Adjuvant corticosteroid intravenously showed good response in one week for this case. The use of corticosteroid is still controversial in the treatment of orbital cellulitis. However, the use of systemic steroids under the coverage of appropriate antibiotics could decrease inflammatory response and does not have adverse effects. A prospective, randomized, comparative clinical study by Pushkar et al supports the beneficial effect of corticosteroids as an adjunct to antibiotics in acute bacterial orbital cellulitis. Addition of steroids helped in early resolution of inflammation and improved the overall outcome.Citation19

In addition to routine antibiotic, gentamycin was used. Intravenous combination antibiotics showed good clinical resolution. Surgical intervention was not performed; not only because of patient's suboptimal condition for anesthetic procedures, but also because of antibiotic clinical response.
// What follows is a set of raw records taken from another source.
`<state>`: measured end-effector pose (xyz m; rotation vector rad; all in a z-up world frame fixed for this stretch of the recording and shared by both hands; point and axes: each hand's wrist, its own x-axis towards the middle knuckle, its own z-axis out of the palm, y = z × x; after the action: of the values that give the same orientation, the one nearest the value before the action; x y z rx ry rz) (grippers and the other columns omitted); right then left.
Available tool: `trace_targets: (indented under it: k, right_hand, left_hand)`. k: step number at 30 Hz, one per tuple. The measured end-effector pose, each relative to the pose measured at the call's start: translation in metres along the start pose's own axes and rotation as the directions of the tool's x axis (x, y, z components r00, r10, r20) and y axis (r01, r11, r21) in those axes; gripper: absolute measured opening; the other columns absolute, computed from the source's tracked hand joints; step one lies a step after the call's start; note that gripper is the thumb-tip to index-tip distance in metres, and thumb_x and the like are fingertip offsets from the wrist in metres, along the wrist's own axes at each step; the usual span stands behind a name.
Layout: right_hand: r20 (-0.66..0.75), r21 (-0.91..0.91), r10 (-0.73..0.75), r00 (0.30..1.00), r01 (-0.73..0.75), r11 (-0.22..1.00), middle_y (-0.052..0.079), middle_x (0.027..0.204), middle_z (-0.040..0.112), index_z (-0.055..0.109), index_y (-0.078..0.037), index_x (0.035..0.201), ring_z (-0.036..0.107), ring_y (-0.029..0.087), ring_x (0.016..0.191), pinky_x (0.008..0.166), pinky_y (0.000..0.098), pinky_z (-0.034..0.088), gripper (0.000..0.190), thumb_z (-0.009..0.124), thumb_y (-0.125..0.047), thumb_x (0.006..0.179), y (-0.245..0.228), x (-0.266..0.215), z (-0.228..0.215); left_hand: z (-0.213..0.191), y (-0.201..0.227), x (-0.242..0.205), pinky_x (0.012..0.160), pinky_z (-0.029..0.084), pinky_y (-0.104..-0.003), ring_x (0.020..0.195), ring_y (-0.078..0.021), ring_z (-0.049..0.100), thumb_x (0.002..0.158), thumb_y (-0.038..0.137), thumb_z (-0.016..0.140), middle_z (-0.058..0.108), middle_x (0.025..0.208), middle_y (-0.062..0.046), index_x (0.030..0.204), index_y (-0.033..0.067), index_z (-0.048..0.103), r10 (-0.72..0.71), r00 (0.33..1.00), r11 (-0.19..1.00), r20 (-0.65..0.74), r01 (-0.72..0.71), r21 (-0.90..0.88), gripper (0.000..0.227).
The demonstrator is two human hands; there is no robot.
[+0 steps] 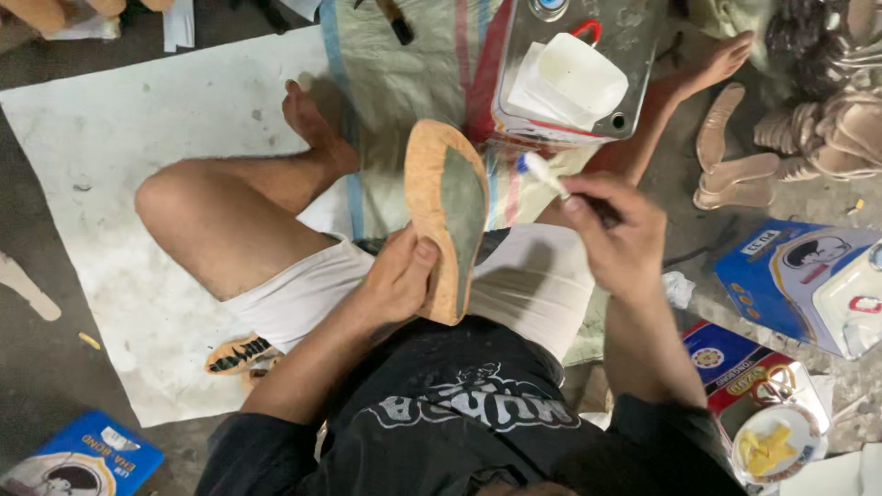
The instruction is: The person sits on the floor and uses a toothbrush to apply a white liquid from a container onto the edges and surfaces of shoe sole parts. They repeatedly dip the brush and spread the liquid across multiple parts, placing finished pieces on a nearby rack.
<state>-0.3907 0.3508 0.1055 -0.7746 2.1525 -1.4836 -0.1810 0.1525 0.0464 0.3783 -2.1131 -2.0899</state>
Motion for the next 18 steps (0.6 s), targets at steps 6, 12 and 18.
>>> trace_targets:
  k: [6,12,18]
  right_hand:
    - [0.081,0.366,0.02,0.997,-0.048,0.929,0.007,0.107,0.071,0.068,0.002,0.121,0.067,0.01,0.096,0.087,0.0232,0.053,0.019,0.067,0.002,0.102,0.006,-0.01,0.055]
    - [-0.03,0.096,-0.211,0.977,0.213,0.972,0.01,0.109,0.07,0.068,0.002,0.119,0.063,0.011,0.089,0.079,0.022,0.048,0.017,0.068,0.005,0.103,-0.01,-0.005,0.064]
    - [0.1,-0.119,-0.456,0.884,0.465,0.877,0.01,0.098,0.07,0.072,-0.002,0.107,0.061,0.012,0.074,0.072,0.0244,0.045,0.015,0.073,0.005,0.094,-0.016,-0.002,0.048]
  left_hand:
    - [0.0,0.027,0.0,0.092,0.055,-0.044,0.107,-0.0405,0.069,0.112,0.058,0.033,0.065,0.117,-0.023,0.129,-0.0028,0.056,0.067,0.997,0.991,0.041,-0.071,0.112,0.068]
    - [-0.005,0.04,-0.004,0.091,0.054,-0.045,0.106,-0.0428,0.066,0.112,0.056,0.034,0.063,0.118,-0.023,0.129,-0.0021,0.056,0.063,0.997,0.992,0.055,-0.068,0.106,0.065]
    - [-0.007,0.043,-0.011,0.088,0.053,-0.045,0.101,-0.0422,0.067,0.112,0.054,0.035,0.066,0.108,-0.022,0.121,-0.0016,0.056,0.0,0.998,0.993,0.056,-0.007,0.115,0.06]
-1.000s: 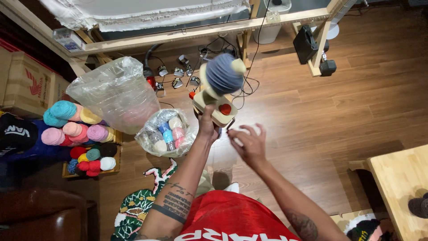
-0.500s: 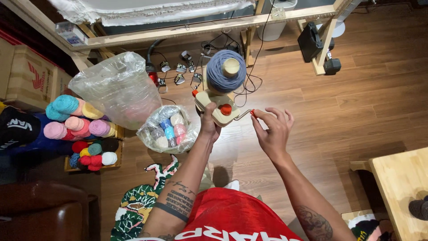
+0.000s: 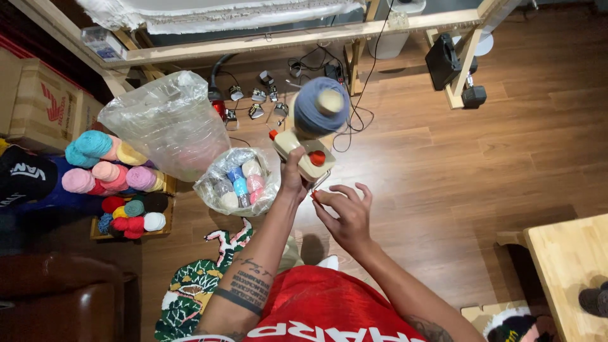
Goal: Winding a skein of yarn into a cake using a manual yarn winder.
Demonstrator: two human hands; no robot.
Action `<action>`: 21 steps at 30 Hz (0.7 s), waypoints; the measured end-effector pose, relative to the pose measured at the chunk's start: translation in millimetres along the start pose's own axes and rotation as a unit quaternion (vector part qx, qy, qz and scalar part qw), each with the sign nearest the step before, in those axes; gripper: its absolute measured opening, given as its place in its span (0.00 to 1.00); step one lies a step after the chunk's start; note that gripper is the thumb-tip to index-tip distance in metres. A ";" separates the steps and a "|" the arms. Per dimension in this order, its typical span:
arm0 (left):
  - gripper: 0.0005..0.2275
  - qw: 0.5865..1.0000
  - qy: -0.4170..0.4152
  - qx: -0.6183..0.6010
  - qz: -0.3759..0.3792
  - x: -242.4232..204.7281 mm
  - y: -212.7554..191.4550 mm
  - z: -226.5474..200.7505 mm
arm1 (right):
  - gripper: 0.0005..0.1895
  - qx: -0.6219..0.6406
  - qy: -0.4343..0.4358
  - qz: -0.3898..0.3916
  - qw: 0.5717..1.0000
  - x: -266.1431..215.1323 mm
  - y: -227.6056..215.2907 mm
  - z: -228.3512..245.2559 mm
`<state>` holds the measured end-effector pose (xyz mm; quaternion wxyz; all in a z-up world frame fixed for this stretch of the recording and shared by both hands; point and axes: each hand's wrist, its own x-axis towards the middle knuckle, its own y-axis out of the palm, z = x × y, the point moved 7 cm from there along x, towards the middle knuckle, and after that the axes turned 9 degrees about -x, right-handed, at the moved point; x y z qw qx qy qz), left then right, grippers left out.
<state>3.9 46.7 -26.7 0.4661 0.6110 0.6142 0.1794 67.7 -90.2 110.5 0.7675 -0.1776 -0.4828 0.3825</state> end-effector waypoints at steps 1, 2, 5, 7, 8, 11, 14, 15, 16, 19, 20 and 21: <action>0.24 1.000 -0.002 0.001 -0.001 -3.8 -6.8 0.9 | 0.10 -0.001 0.003 0.001 1.000 -9.1 8.4 -8.4; 0.24 1.000 -0.008 0.003 -0.003 -5.4 -11.1 1.7 | 0.09 -0.006 -0.009 0.016 1.000 -15.6 19.1 -15.8; 0.25 0.999 -0.040 0.012 -0.014 -13.5 -2.4 -7.1 | 0.10 -0.034 -0.001 0.046 0.998 -17.4 30.9 -53.5; 0.26 0.997 -0.066 0.020 -0.027 -11.3 -10.5 -3.7 | 0.11 -0.054 0.018 0.065 0.996 -4.2 25.4 -75.9; 0.26 0.998 -0.051 0.029 -0.025 -4.0 -24.1 1.3 | 0.10 -0.081 0.019 0.048 0.995 7.0 16.3 -82.2; 0.25 0.999 -0.026 0.035 -0.027 6.7 -38.5 7.6 | 0.11 -0.089 0.000 0.025 0.996 34.9 -8.4 -66.2; 0.25 0.999 -0.006 0.032 -0.027 11.0 -24.6 3.3 | 0.14 -0.049 -0.019 0.032 0.998 27.3 -3.6 -34.5; 0.25 0.999 0.005 0.034 -0.027 8.4 -18.4 -2.1 | 0.15 -0.023 -0.016 0.047 0.998 17.8 2.7 -22.1; 0.25 0.999 0.005 0.033 -0.025 12.6 -19.6 0.1 | 0.15 -0.024 -0.018 0.046 0.998 11.3 7.9 -16.8; 0.26 1.000 0.012 0.011 -0.023 14.2 -19.7 3.1 | 0.08 0.008 0.037 0.062 0.997 -9.1 24.1 -19.3; 0.25 1.000 0.006 0.008 -0.023 11.5 -16.3 1.6 | 0.08 0.002 0.035 0.077 0.996 -13.6 32.0 -24.4; 0.25 1.000 0.001 0.004 -0.023 9.0 -13.0 -0.1 | 0.08 -0.004 0.033 0.091 0.995 -18.2 40.3 -29.4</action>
A study by Chang et al showed that the most therapeutic antibiotic regimens for orbital cellulitis were a combination of aminoglycosides and penicillin and/or cephalosporin.Citation20 Bactericidal of these two antibiotic groups are different. Bacterial action of aminoglycosides is inhibition of protein biosynthesis, alternatively, penicillin and cephalosporin inhibit bacterial cell wall synthesis. Smith et al found that in patients older than nine years, proptosis, extra ocular movement (EOM) restriction, or elevated IOP at the time of presentation are significantly more likely to require surgical intervention during their hospitalization.Citation21

Complications of orbital cellulitis were varied. Cavernous sinus thrombosis and intracranial extension may result in death. Other complications include corneal exposure with secondary ulcerative keratitis as shown in this case, as well as panopthalmitis. Secondary glaucoma, neurotrophic keratitis, septic uveitis or retinitis, infectious neuritis, inflammatory neuritis, optic nerve edema, exudative retinal detachment and central retinal artery occlusion could also happen.Citation14

This case shows that an acute rapid-onset progressive proptosis may have special attention for diagnosis and management. Orbital cellulitis may mimic rhabdomyosarcoma in baseline clinical presentation. Antibiotic combinations of cephalosporin with aminoglycosides along with corticosteroid, show very good clinical resolution.

Disclosure

The authors report no conflicts of interest in this work.